步骤c)制备的PPGP纳米球相比PAA纳米球具有更好的热稳定性,有利于药物的缓释性能;Zeta粒度分析仪数据表明:在pH=7.4缓冲液中,在0-72h内,PPGP纳米球的粒径从150 nm增大到367 nm,而PAA纳米球则从367 nm增大到1365 nm。在pH=7.4缓冲液中,PPGP-DOX在48 h内的预泄露率为24.18%,而PAA-DOX的预泄露率为98.7%。

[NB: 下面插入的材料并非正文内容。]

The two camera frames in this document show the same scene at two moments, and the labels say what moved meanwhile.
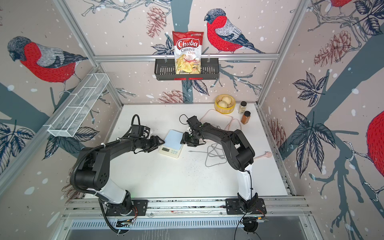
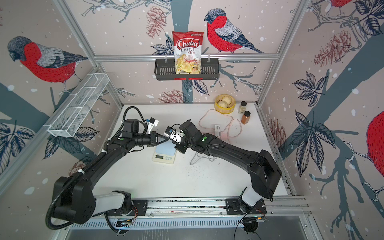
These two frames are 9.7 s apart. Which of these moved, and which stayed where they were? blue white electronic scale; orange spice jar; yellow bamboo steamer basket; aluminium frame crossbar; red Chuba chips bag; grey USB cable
Moved: grey USB cable; blue white electronic scale
Stayed: aluminium frame crossbar; orange spice jar; red Chuba chips bag; yellow bamboo steamer basket

上述数据说明PPGP纳米球在水中的稳定性更高,更有利于药物的缓慢释放。
应用实施例1
将实施例1步骤c)制得的PPGP纳米球,取0.5 mg重新分散到0.875 mL甲醇溶液中,加入12.5 uL,0.1 M的六水硝酸钆甲醇溶液,室温反应6 h之后,离心处理得固体,继续用甲醇洗2次,最后获得PPGP-Gd3+纳米聚合物胶束。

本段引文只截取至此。